Elmore Leonard: Be Cool

Elmore Leonard: Be Cool

"So he's in this treatment you're living?," a character asks Chili Palmer, the unflappable Miami shylock turned Hollywood movie producer in Be Cool, Elmore Leonard's colorful and often ingenious sequel to Get Shorty. When he needs material for a new project, Palmer, a big believer in authenticity, engages in what could best be described as method screenwriting, involving himself in a real-life situation, pitting its shady cast of characters against each other, and leading the story to a satisfying—and presumably bankable—conclusion. What better way for Leonard to send up a culture in which everything becomes grist for the movie industry and anyone can be seduced by the faintest whiff of fame? Palmer gets a slam-bang opening scene when a lunch-hour meeting with a crooked record executive ends with his companion getting shot in the head by a Russian gangster. From there, he finds his protagonist, a tough-minded Texan songstress whose country-tinged rock band (described as "AC/DC meets Patsy Cline") can't get off the ground until she wrests herself from a long-term contract doing Spice Girls covers for an erstwhile pimp. Intrigued by the music industry, Palmer takes over management duties and soon becomes the target of Russian baddies and the pimp's 260-pound Samoan bodyguard.
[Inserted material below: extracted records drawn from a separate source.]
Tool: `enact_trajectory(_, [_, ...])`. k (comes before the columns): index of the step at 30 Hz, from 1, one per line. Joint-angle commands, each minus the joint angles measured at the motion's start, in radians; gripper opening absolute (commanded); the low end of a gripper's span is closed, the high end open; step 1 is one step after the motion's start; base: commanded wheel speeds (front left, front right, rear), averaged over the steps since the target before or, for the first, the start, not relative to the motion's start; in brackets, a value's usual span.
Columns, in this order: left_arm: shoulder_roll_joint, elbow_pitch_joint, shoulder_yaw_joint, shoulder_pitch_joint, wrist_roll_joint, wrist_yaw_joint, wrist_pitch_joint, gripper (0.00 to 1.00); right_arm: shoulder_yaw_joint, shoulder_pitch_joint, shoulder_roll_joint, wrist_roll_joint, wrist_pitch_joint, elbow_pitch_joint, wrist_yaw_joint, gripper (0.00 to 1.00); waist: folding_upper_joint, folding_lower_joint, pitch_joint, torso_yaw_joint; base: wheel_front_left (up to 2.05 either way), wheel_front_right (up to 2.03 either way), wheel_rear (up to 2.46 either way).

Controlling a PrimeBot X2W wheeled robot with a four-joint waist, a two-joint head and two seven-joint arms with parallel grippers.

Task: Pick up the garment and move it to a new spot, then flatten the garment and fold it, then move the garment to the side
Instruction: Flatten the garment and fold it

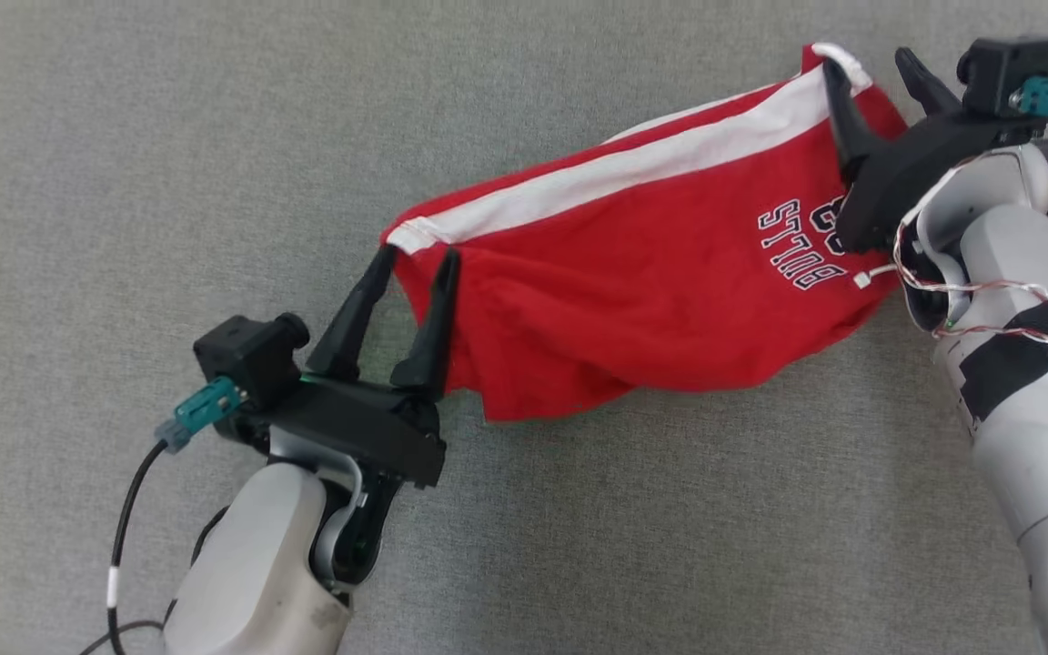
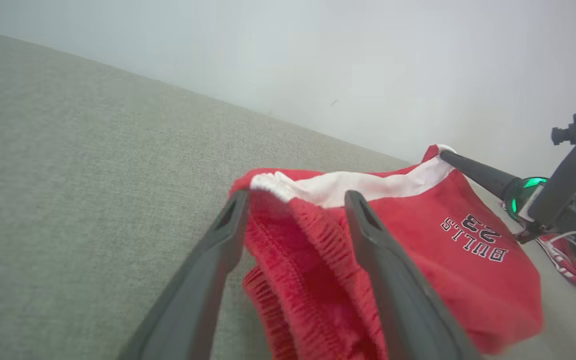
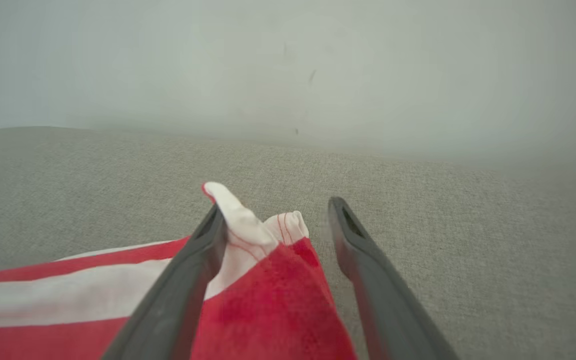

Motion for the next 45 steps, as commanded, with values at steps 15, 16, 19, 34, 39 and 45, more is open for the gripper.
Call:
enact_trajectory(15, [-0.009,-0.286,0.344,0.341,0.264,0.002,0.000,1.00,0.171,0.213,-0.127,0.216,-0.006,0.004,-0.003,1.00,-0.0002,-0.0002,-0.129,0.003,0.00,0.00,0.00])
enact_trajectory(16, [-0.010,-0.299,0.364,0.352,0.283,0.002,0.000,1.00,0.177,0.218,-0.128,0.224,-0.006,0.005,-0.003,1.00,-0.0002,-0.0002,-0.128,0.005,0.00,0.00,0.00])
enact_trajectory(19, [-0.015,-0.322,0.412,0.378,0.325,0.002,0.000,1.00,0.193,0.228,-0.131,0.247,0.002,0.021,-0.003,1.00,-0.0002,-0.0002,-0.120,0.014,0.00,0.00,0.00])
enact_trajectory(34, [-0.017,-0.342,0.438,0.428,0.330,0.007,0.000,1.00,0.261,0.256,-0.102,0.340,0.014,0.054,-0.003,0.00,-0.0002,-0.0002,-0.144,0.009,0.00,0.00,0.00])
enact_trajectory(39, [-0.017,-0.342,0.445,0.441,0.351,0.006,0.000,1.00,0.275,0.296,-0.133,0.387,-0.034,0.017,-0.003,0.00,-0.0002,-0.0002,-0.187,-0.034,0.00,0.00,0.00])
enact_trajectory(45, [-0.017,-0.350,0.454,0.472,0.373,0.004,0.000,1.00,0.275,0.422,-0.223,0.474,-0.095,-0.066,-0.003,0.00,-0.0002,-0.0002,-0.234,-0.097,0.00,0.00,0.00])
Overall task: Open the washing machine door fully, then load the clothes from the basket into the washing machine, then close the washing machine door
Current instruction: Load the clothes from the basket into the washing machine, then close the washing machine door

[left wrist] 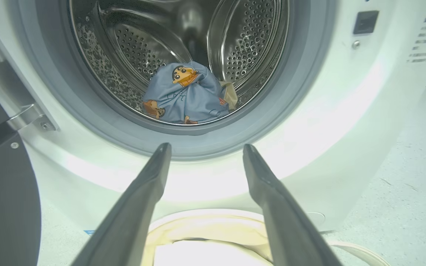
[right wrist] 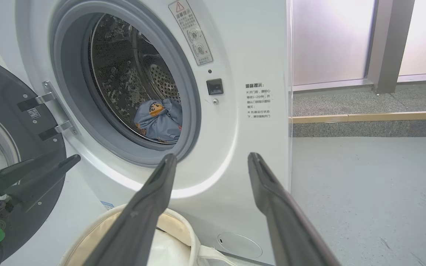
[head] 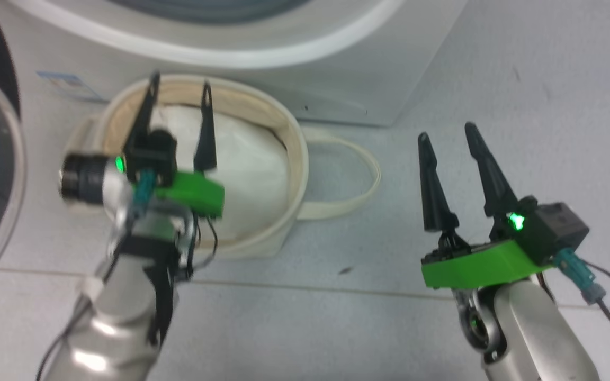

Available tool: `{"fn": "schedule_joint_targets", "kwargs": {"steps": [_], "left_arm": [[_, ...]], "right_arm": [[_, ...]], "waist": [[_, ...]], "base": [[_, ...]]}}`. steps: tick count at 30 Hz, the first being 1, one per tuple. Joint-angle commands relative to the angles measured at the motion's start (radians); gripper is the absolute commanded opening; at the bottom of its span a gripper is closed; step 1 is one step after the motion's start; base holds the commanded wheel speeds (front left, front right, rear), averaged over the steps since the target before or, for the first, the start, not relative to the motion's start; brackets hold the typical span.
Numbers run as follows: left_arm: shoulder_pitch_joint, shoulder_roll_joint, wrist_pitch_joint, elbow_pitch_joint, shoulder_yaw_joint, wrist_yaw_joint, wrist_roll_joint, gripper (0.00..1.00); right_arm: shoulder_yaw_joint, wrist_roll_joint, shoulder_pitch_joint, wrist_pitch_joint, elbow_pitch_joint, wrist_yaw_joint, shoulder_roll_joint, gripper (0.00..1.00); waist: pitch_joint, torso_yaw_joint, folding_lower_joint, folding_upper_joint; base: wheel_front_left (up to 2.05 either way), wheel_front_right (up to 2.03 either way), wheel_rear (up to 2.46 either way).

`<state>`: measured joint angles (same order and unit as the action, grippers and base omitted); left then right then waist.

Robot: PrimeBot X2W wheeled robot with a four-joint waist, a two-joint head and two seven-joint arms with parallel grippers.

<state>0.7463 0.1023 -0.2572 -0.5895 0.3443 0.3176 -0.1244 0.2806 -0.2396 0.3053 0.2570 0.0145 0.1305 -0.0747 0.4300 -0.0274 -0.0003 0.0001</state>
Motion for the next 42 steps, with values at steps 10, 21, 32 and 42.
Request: {"fn": "schedule_joint_targets", "kwargs": {"steps": [10,21,32,42], "left_arm": [[-0.335,0.015,-0.005,0.280,-0.105,0.041,0.021,1.00],[-0.572,-0.015,-0.005,0.416,-0.095,-0.045,0.040,1.00],[-0.606,-0.013,-0.005,0.452,-0.120,-0.076,0.075,1.00],[-0.610,-0.031,-0.005,0.457,-0.173,-0.083,0.038,1.00]], "right_arm": [[0.020,-0.013,-0.098,0.005,0.000,0.000,0.022,1.00],[-0.026,-0.024,-0.180,0.005,0.050,0.000,0.024,1.00],[-0.023,-0.030,-0.191,0.005,0.055,0.000,0.024,1.00],[-0.014,-0.033,-0.191,0.005,0.066,0.000,0.024,1.00]], "waist": [[-0.228,0.033,0.0003,-0.0001],[-0.349,0.080,0.0003,-0.0001],[-0.361,0.081,0.0003,-0.0001],[-0.349,0.078,0.0003,-0.0001]], "base": [[0.00,0.00,0.00],[0.00,0.00,0.00],[0.00,0.00,0.00],[-0.08,0.05,0.02]]}}
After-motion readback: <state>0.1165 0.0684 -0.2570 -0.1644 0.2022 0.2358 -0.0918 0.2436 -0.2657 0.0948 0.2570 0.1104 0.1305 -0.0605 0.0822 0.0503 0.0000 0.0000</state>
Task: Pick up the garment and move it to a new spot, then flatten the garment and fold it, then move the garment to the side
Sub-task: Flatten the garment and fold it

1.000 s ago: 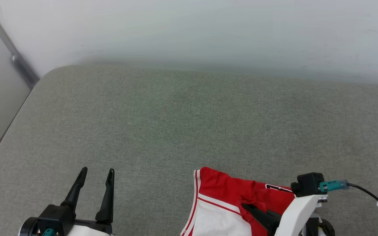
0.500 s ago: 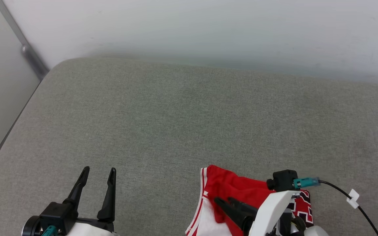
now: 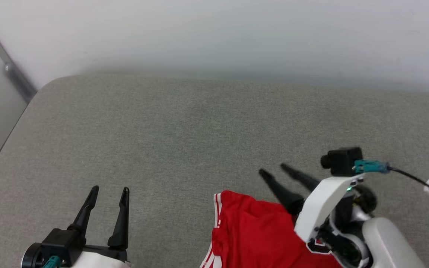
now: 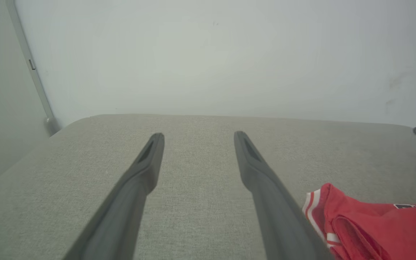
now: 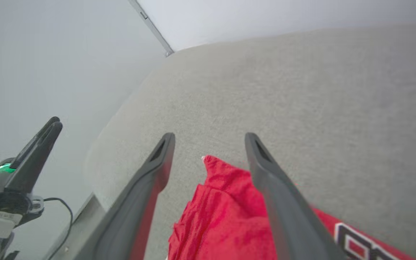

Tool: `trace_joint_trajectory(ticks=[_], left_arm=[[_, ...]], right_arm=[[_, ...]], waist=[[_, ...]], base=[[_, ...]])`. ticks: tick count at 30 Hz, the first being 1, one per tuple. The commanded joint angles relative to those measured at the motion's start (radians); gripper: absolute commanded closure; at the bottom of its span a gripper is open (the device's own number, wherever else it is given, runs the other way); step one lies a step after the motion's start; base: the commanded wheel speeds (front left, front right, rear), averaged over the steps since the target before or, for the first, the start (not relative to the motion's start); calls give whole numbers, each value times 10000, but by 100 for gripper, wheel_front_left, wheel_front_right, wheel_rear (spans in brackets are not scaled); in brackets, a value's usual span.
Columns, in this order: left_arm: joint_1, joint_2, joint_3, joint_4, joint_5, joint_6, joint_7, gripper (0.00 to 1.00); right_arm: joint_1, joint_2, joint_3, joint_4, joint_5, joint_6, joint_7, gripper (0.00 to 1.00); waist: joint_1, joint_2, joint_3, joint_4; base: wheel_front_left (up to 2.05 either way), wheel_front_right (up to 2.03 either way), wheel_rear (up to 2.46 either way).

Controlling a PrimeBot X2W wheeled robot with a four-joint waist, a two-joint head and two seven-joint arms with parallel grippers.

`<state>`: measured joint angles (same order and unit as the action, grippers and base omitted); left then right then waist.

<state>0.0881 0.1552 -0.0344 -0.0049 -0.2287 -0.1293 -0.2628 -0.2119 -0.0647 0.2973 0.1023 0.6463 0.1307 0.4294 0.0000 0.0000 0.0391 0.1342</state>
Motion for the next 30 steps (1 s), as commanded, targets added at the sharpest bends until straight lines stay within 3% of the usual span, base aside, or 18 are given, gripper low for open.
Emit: trace_joint_trajectory(ticks=[1, 5, 10, 18, 30], left_arm=[[-72, -4, 20, -75, 8, -10, -23, 0], [-121, -105, 77, -188, -16, -10, -23, 0], [-130, -199, 111, -343, -9, -10, -23, 0], [-34, -415, 199, -671, -41, -10, -23, 0], [172, -524, 108, -1041, 0, -10, -23, 0]], right_arm=[[-375, -641, -56, -374, -961, 0, -367, 0], [-591, -1659, -230, -958, -2749, 0, -1453, 0], [-273, -2440, -1123, -1373, -4192, -2, -2880, 0], [1304, -1806, -2947, -2018, -4672, -2, -4840, 0], [2556, -937, -3417, -2436, -4730, -2, -6092, 0]], waist=[[0, 0, -5, -149], [0, 0, 36, -381], [0, 0, 98, -629], [0, 0, 183, -760], [0, 0, 249, -735]], base=[[0, 0, 0], [0, 0, 0], [0, 0, 0], [0, 0, 0], [0, 0, 0]])
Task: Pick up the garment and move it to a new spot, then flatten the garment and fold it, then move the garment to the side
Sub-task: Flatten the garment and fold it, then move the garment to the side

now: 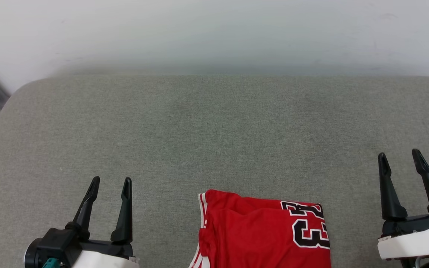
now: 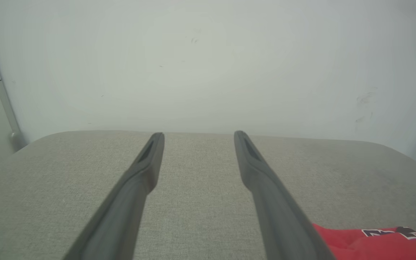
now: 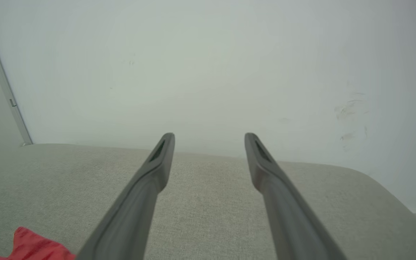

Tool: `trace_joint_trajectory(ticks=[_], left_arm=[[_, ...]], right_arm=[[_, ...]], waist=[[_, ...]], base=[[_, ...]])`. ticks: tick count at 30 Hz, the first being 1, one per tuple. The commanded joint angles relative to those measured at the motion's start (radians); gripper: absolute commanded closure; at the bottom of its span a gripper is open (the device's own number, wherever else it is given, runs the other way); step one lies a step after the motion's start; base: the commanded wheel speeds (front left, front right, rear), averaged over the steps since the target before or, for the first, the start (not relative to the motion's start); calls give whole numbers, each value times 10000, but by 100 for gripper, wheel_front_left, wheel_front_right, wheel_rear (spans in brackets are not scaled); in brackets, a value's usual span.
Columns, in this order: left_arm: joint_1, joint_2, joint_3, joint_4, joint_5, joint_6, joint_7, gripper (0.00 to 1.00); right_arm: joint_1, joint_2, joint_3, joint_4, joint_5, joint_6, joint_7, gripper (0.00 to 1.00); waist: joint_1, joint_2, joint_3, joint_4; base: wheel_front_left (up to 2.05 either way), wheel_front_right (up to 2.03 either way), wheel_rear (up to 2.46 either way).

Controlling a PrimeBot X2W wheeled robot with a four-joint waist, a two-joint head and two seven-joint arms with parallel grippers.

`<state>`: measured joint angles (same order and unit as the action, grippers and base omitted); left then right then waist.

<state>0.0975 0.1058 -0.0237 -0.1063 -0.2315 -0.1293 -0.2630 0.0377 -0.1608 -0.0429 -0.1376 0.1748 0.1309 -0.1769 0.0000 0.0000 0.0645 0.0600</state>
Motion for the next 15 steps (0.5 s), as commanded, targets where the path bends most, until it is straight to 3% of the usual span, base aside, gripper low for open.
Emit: trace_joint_trajectory(ticks=[1, 15], left_arm=[[82, -33, -17, -36, 34, -10, -21, 0], [107, 5, -145, -3, 6, -10, -21, 0]], right_arm=[[100, 62, -17, -28, 1, -4, -69, 0], [181, 189, 129, 230, 0, -4, -264, 0]], waist=[[0, 0, -14, 19], [0, 0, -98, 99]], base=[[0, 0, 0], [0, 0, 0]])
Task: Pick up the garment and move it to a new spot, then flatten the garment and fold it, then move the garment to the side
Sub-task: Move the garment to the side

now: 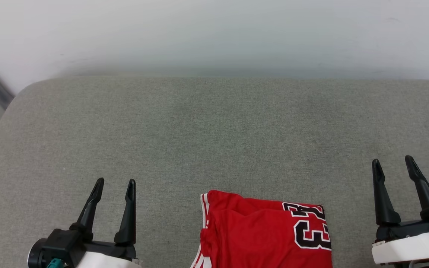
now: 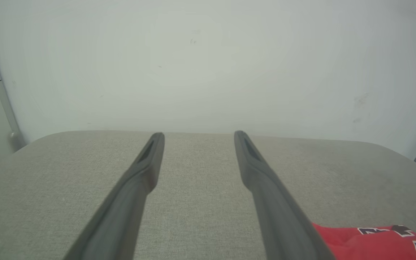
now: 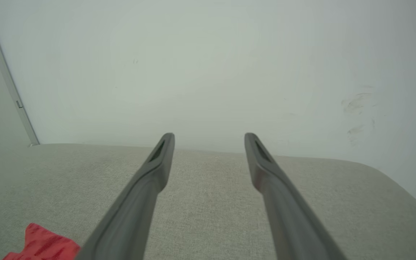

Be Cool doesn't deviate much from the Get Shorty formula, but Chili Palmer is a sturdy character: He's a supremely confident hero in a hostile environment, like a more talkative version of "The Man With No Name" in Yojimbo and Sergio Leone's spaghetti Westerns. Now 35 novels into his career, Leonard has long since mastered the no-nonsense, economical style of the crime genre: "They made love and it went well" is all he says and needs to say about one romantic encounter. But unlike such past greats as James M. Cain or Jim Thompson, or contemporary ones like James Ellroy, Leonard isn't interested in plumbing America's sinister underbelly so much as viewing it from a skewed, gently ironic perspective. His breezily entertaining twist on dark material has suddenly made him cachet in the current Hollywood, and Be Cool, a hardcover screenplay, should be easily translated into another fine movie.